Gartner on Higher Education: a Conversation at Georgetown University — a guest post by Paul Heald on Michael Feldstein’s blog

Quotes include:

The major higher education trend he identified was the conflict between IT’s role in promoting organizational efficiency versus its role in promoting personal productivity. Organizational efficiencies often come at the expense of the administrative freedom of students and professors. As a result, these groups, whose buy-in is essential to the realization of organizational efficiencies, have a cultural bias against such organizational efficiency when it affects their personal productivity tool choices.

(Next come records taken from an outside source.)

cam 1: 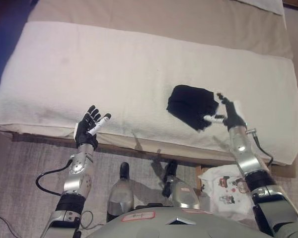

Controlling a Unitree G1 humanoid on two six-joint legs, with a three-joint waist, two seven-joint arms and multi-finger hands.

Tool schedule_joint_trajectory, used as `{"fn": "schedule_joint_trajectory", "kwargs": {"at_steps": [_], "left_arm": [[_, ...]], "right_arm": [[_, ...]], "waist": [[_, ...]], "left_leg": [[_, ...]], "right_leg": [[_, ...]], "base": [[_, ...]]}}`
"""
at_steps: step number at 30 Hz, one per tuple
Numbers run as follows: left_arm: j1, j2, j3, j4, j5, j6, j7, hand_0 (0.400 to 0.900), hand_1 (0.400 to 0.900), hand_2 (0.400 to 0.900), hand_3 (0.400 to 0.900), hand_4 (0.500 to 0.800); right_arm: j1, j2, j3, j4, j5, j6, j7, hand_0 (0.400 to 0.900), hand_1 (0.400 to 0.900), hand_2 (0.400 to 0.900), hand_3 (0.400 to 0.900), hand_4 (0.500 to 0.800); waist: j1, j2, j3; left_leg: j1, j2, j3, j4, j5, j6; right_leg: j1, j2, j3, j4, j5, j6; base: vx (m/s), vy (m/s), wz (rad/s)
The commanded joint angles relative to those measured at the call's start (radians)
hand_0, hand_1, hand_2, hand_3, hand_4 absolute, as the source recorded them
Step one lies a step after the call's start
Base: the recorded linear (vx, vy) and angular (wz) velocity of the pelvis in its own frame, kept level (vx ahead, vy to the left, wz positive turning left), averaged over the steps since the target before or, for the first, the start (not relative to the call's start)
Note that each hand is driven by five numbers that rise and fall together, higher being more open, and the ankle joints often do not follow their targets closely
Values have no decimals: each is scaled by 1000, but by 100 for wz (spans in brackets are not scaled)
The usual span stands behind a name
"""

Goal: Put the clothes on the bed into the basket.

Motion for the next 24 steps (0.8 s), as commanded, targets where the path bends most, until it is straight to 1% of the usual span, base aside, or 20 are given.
{"fn": "schedule_joint_trajectory", "kwargs": {"at_steps": [1, 4, 5, 6, 10, 13, 16, 21, 24], "left_arm": [[-170, 27, -19, -93, -27, -131, 8, 900, 900, 900, 900, 800], [-203, 27, -39, -111, -41, -140, 16, 900, 900, 900, 900, 800], [-205, 26, -37, -110, -41, -140, 16, 900, 900, 900, 900, 800], [-225, 28, -51, -122, -56, -153, 23, 900, 900, 900, 900, 800], [-258, 35, -69, -154, -80, -174, 30, 900, 900, 900, 900, 800], [-273, 35, -78, -173, -94, -180, 38, 900, 900, 900, 900, 800], [-298, 39, -96, -186, -96, -179, 41, 900, 900, 900, 900, 800], [-349, 42, -123, -185, -96, -184, 57, 900, 900, 900, 900, 800], [-369, 43, -133, -188, -102, -188, 65, 900, 900, 900, 900, 800]], "right_arm": [[-248, -89, 43, 25, -28, -41, -89, 900, 900, 900, 900, 800], [-377, -129, 103, 105, -29, -33, -105, 900, 900, 900, 900, 800], [-382, -129, 106, 109, -28, -34, -105, 900, 900, 900, 900, 800], [-472, -165, 151, 177, -23, -26, -111, 900, 900, 900, 900, 800], [-685, -210, 259, 355, 38, -29, -104, 900, 900, 900, 900, 800], [-775, -211, 320, 461, 82, -38, -88, 900, 900, 900, 900, 800], [-845, -199, 356, 539, 131, -45, -69, 900, 900, 900, 900, 800], [-901, -171, 376, 610, 189, -53, -70, 900, 900, 900, 900, 800], [-916, -154, 366, 639, 239, -62, -70, 900, 900, 900, 900, 800]], "waist": [[-1, 1, 25], [5, 14, 64], [5, 15, 64], [13, 20, 97], [29, 33, 151], [38, 31, 180], [39, 29, 204], [38, 23, 238], [40, 24, 257]], "left_leg": [[20, -20, 4, 40, -110, -2], [-27, -15, 11, 57, -103, -6], [-31, -16, 12, 60, -104, -6], [-72, -16, 19, 93, -107, -7], [-166, -22, 24, 191, -129, -13], [-220, -26, 21, 235, -138, -15], [-257, -21, 14, 241, -134, -15], [-303, -27, 1, 249, -130, -14], [-331, -34, -7, 259, -129, -13]], "right_leg": [[-39, -71, 5, 119, -67, 10], [-100, -73, 11, 157, -75, 1], [-104, -74, 13, 160, -76, 1], [-138, -79, 14, 180, -77, -4], [-213, -92, 22, 231, -84, -13], [-260, -95, 27, 263, -90, -18], [-307, -98, 28, 292, -99, -21], [-356, -104, 24, 324, -107, -22], [-384, -110, 23, 342, -109, -21]], "base": [[-34, -84, 8], [-37, -43, 1], [-68, -39, 4], [-62, -42, 8], [-57, -30, 4], [-17, -16, 3], [-9, -20, 8], [1, -1, 9], [7, 11, 10]]}}
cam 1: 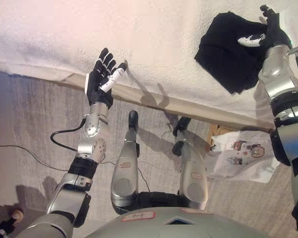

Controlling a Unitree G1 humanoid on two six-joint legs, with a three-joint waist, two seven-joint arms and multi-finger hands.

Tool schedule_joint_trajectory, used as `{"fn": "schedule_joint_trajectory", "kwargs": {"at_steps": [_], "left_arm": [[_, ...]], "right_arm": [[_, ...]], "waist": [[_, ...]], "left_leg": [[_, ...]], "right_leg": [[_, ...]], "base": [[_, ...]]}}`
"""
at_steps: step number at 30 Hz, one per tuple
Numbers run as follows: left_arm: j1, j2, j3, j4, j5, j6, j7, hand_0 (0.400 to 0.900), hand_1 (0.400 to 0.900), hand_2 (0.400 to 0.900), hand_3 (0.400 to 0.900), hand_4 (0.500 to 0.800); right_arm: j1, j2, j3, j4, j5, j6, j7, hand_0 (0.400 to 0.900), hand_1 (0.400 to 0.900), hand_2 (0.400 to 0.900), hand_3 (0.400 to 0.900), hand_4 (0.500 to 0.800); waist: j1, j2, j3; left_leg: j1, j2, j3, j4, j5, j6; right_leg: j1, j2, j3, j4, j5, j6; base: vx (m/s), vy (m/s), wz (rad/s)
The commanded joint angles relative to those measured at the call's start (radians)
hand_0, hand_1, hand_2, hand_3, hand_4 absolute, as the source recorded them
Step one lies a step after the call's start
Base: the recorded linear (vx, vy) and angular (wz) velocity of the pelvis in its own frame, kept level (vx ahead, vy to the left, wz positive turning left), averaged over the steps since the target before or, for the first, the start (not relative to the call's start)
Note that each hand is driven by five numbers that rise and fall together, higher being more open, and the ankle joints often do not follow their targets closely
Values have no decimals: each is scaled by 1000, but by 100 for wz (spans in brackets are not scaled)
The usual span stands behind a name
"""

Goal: Put the clothes on the bed into the basket.

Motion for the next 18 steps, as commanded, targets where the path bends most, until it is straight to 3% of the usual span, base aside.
{"fn": "schedule_joint_trajectory", "kwargs": {"at_steps": [1, 18], "left_arm": [[-24, 45, -11, -144, -14, -112, 14, 900, 900, 900, 900, 800], [-69, 57, -22, -120, -26, -100, 16, 900, 900, 900, 900, 800]], "right_arm": [[-117, -28, 61, 25, 83, -54, -35, 900, 900, 900, 900, 800], [-217, 17, 123, 140, 165, -37, 57, 900, 900, 900, 900, 800]], "waist": [[3, -23, -29], [4, -46, 6]], "left_leg": [[2, 15, 26, 115, -149, 14], [-21, -1, 15, 126, -158, 17]], "right_leg": [[-58, -24, 46, 129, -95, 55], [-74, -27, 41, 147, -101, 60]], "base": [[13, 26, 4], [19, 10, 4]]}}
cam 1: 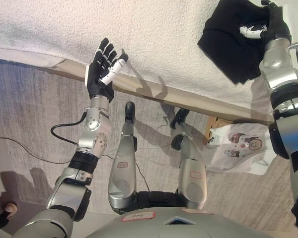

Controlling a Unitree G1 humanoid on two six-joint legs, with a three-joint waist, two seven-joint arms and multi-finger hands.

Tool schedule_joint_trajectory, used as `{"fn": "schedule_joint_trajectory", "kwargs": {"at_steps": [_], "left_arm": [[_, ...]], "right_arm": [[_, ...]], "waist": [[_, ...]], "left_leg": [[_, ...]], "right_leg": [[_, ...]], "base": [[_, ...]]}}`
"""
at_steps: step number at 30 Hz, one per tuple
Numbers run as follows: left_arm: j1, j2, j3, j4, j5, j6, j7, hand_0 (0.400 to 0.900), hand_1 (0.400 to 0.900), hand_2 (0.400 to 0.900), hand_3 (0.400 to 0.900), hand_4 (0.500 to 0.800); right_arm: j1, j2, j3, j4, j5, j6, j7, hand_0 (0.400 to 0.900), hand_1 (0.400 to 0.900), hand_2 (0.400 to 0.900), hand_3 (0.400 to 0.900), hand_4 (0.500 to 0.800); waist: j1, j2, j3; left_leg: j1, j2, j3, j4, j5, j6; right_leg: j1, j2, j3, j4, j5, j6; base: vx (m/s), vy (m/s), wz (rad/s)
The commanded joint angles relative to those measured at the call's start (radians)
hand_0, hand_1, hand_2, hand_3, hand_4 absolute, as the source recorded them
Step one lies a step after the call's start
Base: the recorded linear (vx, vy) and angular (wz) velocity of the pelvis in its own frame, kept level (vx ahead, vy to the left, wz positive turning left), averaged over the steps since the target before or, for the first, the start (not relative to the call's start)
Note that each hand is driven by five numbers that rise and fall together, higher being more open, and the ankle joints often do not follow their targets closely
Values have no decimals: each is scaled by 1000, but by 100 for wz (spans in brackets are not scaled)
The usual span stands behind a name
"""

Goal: Put the clothes on the bed into the basket.

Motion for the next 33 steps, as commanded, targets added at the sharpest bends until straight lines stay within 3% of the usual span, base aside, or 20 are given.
{"fn": "schedule_joint_trajectory", "kwargs": {"at_steps": [1, 6, 7, 8, 13, 14, 21, 33], "left_arm": [[-27, 54, -15, -119, -8, -93, -7, 900, 900, 900, 900, 800], [-27, 58, -15, -119, -3, -83, -13, 900, 900, 900, 900, 800], [-28, 58, -14, -117, -4, -83, -13, 900, 900, 900, 900, 800], [-29, 59, -12, -117, -4, -83, -13, 900, 900, 900, 900, 800], [-23, 55, 1, -125, -2, -80, -4, 900, 900, 900, 900, 800], [-34, 55, -7, -121, -3, -83, 0, 900, 900, 900, 900, 800], [-33, 64, 11, -158, -27, -105, 3, 900, 900, 900, 900, 800], [-22, 66, 27, -145, -40, -121, 8, 900, 900, 900, 900, 800]], "right_arm": [[-136, -4, 96, 56, 20, -21, 19, 900, 900, 900, 900, 800], [-169, 7, 116, 83, 29, -13, 38, 900, 900, 900, 900, 800], [-176, 10, 120, 85, 31, -12, 42, 767, 767, 767, 767, 720], [-182, 14, 121, 87, 34, -11, 43, 400, 400, 400, 400, 500], [-199, 38, 128, 77, 38, -7, 41, 400, 400, 400, 400, 500], [-192, 73, 110, 66, 37, 33, 14, 400, 400, 400, 400, 500], [-271, 125, 158, 128, 14, 24, 38, 400, 400, 400, 400, 500], [-274, 120, 111, 48, 76, -11, -21, 400, 400, 400, 400, 500]], "waist": [[12, -27, -5], [16, -29, -6], [16, -29, -6], [16, -30, -6], [13, -34, -6], [7, -40, -5], [16, -40, -15], [10, -43, -34]], "left_leg": [[75, 6, 40, 80, -165, 5], [90, 6, 37, 57, -156, 5], [92, 7, 37, 54, -154, 4], [93, 8, 37, 51, -153, 4], [101, 12, 38, 36, -145, 3], [105, 12, 38, 35, -145, 2], [110, 9, 32, 37, -144, 2], [158, 5, 31, 20, -142, 4]], "right_leg": [[2, -18, 51, 111, -98, 62], [9, -11, 48, 100, -97, 62], [10, -11, 48, 99, -96, 61], [11, -9, 47, 96, -96, 62], [13, -5, 47, 88, -91, 62], [16, -2, 48, 86, -91, 60], [24, -5, 47, 82, -86, 59], [68, -6, 47, 67, -75, 67]], "base": [[0, 0, 0], [6, 0, 1], [0, 0, 0], [0, 0, 0], [0, 0, 0], [0, 0, 0], [-2, -7, 4], [0, 0, 0]]}}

In addition, the presentation included the identification of several ‘megaforces’ critical to higher education. These included (emphasis DSC):

  • The death of distance – in an increasingly connected world, physical distance becomes ever less relevant to the choices we make.
  • The removal of time constraints – with 24/7 access to learning, administrative systems, etc., the time constraints once associated with working are no longer as pressing. Conversely, this suggests that students now expect university services to be available 24/7.
  • Web 2.0 and the use of social software – the role of collaboration and the web being a two-way medium.
  • Segregation through world communities – while old forms of segregation collapse under the force of the networked world, newer forms of separation evolve among world communities.
  • Organization-centric versus people-centric consumerism and the proliferation of free services have changed the balance of power.